### WORK TO BE COMPLETED:
Find and copy each line of the records where the string "body" shows up.

### DATA SHOWN:
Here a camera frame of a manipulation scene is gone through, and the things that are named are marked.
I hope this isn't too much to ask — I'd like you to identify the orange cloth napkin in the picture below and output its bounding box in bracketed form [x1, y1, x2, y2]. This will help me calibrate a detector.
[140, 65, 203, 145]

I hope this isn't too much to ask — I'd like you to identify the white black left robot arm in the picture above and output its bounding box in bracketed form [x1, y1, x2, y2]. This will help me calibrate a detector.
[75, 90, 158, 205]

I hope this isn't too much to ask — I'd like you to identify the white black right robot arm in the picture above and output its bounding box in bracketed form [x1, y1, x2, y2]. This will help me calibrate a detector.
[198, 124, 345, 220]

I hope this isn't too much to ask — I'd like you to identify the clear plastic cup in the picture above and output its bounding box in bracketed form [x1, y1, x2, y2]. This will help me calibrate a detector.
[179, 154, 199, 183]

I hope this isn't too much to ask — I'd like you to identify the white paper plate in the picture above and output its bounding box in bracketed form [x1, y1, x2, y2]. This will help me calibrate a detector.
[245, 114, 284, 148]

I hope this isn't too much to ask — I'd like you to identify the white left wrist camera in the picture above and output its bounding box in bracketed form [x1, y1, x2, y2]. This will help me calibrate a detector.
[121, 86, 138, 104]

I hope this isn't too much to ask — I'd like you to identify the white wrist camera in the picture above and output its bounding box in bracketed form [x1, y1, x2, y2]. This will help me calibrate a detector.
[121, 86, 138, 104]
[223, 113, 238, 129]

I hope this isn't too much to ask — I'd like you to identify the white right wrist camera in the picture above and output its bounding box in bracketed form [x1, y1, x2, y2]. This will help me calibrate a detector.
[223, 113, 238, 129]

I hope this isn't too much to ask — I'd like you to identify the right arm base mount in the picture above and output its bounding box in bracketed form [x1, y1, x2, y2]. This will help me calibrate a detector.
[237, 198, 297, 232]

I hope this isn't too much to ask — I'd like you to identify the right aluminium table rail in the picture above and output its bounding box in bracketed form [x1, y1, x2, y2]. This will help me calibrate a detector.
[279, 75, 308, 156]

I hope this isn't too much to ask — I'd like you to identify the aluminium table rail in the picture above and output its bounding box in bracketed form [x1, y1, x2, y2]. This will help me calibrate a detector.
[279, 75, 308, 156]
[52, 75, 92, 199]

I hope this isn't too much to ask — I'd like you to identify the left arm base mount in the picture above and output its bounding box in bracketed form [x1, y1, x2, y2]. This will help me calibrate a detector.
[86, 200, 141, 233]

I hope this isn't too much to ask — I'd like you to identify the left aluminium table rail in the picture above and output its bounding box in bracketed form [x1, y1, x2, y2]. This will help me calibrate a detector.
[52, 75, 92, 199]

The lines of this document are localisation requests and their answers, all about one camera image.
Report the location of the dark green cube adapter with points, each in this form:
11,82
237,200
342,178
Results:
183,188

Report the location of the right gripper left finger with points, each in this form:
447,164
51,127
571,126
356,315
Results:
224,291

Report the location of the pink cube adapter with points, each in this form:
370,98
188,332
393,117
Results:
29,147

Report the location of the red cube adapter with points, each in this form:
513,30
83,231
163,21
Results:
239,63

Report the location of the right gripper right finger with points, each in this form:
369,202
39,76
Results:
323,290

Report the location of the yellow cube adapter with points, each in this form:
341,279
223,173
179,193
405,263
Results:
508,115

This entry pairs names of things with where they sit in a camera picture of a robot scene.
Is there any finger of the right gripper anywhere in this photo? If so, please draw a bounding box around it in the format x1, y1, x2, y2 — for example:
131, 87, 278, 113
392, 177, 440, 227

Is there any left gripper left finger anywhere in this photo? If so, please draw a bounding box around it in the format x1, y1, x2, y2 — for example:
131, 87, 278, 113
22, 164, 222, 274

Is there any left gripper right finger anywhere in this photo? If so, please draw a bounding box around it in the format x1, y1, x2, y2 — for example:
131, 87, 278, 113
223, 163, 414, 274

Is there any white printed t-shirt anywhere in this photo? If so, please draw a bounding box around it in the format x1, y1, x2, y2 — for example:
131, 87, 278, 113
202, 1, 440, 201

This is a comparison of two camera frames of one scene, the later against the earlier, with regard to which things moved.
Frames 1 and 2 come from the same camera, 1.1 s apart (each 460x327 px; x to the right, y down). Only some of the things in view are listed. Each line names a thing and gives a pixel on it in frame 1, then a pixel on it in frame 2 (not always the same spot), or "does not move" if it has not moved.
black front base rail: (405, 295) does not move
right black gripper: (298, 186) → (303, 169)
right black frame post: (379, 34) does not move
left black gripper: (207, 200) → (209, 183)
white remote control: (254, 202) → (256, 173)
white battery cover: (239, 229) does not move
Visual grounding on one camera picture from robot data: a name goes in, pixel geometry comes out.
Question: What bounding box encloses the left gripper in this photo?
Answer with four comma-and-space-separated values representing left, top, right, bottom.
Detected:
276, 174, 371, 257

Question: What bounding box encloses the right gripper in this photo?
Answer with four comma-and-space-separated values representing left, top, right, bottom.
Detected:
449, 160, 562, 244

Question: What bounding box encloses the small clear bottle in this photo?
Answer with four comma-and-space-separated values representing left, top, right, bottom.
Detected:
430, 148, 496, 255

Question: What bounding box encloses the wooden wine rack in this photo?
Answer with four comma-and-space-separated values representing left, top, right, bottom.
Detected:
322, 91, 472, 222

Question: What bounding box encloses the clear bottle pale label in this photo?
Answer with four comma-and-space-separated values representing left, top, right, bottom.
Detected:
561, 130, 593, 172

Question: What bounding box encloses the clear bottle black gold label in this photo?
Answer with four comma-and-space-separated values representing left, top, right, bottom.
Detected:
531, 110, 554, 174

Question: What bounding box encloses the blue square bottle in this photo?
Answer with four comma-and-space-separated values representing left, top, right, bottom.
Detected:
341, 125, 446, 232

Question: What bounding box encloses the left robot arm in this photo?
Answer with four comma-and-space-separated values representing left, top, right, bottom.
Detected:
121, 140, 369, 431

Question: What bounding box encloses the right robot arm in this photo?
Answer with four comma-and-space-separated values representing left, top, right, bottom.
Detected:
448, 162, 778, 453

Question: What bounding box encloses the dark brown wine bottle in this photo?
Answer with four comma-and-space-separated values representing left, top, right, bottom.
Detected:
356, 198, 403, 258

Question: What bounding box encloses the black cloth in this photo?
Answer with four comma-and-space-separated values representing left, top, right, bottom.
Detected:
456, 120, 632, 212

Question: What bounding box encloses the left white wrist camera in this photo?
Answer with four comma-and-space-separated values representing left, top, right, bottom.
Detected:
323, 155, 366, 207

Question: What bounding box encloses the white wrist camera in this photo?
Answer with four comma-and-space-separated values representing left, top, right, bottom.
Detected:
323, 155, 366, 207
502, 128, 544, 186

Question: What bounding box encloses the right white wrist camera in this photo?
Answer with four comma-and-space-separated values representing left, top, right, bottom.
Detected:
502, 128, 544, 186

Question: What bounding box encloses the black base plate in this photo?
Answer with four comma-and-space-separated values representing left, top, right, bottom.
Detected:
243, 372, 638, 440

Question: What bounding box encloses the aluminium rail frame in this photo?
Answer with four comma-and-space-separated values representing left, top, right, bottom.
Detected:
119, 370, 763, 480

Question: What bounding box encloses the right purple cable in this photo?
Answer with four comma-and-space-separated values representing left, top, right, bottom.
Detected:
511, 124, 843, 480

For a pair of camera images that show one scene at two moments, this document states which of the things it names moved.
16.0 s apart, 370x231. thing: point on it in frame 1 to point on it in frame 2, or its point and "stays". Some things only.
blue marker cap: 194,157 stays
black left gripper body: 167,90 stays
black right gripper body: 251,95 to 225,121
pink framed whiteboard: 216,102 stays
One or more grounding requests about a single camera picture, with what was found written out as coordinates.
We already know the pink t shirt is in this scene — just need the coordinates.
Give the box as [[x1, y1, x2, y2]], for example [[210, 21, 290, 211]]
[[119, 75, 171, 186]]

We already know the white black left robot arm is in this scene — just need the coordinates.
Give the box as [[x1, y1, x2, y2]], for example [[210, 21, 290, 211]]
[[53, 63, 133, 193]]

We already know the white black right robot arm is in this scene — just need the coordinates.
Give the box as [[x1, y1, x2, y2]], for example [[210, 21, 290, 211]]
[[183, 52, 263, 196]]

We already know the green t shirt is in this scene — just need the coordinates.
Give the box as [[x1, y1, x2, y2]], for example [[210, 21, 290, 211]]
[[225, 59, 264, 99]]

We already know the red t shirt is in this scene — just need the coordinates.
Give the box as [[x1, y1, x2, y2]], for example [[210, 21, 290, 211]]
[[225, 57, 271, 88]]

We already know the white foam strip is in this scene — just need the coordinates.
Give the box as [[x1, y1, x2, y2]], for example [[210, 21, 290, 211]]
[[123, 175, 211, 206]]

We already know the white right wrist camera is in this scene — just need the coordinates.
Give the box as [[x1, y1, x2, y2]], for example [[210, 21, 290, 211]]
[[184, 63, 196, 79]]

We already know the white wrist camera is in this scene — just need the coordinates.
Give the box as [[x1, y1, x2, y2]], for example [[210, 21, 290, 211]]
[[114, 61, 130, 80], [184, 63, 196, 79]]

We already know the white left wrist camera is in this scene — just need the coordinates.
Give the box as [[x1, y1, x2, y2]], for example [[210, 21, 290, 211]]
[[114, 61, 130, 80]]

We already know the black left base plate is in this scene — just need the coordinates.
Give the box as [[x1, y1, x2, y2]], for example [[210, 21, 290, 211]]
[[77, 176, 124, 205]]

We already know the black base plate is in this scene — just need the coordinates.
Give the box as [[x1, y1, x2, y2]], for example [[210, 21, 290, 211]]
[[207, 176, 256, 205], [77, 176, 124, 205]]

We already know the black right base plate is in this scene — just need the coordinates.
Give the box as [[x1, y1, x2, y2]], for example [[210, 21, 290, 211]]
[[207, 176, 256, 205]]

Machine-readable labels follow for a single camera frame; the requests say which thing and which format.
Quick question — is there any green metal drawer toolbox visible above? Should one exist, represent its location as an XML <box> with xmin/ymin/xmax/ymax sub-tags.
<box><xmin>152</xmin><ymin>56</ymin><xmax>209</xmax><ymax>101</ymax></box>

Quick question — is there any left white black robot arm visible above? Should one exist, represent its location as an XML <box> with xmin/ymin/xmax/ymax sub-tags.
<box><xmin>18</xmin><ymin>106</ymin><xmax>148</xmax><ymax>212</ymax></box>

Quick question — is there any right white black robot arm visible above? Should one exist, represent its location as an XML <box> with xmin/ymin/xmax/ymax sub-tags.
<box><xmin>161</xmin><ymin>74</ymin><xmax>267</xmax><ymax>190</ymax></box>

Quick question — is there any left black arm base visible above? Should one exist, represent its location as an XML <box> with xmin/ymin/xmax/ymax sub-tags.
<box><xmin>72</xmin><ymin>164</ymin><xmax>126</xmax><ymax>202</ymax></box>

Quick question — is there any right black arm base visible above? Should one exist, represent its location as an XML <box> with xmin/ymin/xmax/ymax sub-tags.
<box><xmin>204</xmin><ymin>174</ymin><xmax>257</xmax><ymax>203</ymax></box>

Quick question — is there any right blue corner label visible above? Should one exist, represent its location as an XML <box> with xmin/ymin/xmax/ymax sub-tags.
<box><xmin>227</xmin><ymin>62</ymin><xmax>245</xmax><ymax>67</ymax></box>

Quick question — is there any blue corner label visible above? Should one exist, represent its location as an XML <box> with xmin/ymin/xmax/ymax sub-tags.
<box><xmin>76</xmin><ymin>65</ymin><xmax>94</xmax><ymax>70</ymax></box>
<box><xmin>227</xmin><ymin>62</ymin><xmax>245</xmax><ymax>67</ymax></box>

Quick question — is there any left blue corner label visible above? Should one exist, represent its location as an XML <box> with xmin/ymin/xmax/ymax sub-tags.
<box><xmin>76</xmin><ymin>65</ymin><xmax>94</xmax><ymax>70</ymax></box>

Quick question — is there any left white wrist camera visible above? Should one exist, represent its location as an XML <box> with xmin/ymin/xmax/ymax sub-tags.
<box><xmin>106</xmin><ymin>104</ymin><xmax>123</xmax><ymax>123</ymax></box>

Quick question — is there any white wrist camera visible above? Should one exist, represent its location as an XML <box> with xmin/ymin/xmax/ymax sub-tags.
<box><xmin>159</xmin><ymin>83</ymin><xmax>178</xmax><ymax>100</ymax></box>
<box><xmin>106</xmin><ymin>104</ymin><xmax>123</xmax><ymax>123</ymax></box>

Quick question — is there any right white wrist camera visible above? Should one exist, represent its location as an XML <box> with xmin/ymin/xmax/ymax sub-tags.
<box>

### REPLY:
black left gripper body: 167,90 stays
black right gripper body: 251,95 to 225,121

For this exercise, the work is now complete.